* **What you have to do**
From the line containing "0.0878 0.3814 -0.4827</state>" to the last line below, retype everything word for word.

* **Dataset excerpt**
____________________
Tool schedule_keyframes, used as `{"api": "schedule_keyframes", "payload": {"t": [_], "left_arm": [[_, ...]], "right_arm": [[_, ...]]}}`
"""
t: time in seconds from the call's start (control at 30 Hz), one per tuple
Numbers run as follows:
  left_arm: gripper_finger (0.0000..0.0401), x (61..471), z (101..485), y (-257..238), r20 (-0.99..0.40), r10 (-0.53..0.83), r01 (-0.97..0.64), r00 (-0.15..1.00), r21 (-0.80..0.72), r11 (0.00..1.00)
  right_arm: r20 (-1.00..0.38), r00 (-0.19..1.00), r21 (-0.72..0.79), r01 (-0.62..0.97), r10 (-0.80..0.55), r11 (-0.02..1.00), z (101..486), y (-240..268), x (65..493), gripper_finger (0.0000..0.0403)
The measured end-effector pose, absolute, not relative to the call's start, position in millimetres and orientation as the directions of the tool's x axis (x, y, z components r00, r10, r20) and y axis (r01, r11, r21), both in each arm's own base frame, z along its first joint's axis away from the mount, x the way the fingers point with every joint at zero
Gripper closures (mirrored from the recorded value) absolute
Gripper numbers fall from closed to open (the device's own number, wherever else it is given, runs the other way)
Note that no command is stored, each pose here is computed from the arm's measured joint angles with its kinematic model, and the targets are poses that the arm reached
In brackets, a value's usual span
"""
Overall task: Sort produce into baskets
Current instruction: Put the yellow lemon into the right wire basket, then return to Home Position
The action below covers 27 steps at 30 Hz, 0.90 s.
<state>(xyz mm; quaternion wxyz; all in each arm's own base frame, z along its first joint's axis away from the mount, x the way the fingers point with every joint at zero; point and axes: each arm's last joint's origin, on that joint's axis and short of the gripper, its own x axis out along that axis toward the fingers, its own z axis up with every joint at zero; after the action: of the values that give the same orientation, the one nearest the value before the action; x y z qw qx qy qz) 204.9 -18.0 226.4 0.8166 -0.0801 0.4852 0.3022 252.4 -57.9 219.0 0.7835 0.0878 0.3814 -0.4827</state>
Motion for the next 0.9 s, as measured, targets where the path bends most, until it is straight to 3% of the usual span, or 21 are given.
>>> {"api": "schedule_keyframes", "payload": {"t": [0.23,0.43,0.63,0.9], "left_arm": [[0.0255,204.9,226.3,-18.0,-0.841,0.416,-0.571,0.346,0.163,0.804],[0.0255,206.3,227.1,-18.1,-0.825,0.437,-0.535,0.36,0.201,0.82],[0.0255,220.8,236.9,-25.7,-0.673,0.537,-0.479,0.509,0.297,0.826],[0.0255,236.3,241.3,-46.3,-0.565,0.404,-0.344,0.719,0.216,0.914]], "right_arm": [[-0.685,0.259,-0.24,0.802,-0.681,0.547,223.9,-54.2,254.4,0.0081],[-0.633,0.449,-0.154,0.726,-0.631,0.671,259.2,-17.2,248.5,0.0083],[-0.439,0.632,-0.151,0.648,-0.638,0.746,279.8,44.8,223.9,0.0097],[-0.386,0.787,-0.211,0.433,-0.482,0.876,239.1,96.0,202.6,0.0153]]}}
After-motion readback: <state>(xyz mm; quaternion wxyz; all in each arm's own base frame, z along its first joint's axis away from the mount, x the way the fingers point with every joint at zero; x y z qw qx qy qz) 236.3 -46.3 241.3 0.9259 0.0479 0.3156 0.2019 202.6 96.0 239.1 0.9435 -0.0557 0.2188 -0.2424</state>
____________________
* **Response for this exercise**
<state>(xyz mm; quaternion wxyz; all in each arm's own base frame, z along its first joint's axis away from the mount, x the way the fingers point with every joint at zero; point and axes: each arm's last joint's origin, on that joint's axis and short of the gripper, its own x axis out along that axis toward the fingers, its own z axis up with every joint at zero; after the action: of the values that give the same orientation, the one nearest the value before the action; x y z qw qx qy qz) 204.9 -18.0 226.4 0.8166 -0.0801 0.4852 0.3022 252.4 -57.9 219.0 0.7835 0.0878 0.3814 -0.4827</state>
Motion for the next 0.9 s, as measured, targets where the path bends most, until it is straight to 3% of the usual span, or 21 are given.
>>> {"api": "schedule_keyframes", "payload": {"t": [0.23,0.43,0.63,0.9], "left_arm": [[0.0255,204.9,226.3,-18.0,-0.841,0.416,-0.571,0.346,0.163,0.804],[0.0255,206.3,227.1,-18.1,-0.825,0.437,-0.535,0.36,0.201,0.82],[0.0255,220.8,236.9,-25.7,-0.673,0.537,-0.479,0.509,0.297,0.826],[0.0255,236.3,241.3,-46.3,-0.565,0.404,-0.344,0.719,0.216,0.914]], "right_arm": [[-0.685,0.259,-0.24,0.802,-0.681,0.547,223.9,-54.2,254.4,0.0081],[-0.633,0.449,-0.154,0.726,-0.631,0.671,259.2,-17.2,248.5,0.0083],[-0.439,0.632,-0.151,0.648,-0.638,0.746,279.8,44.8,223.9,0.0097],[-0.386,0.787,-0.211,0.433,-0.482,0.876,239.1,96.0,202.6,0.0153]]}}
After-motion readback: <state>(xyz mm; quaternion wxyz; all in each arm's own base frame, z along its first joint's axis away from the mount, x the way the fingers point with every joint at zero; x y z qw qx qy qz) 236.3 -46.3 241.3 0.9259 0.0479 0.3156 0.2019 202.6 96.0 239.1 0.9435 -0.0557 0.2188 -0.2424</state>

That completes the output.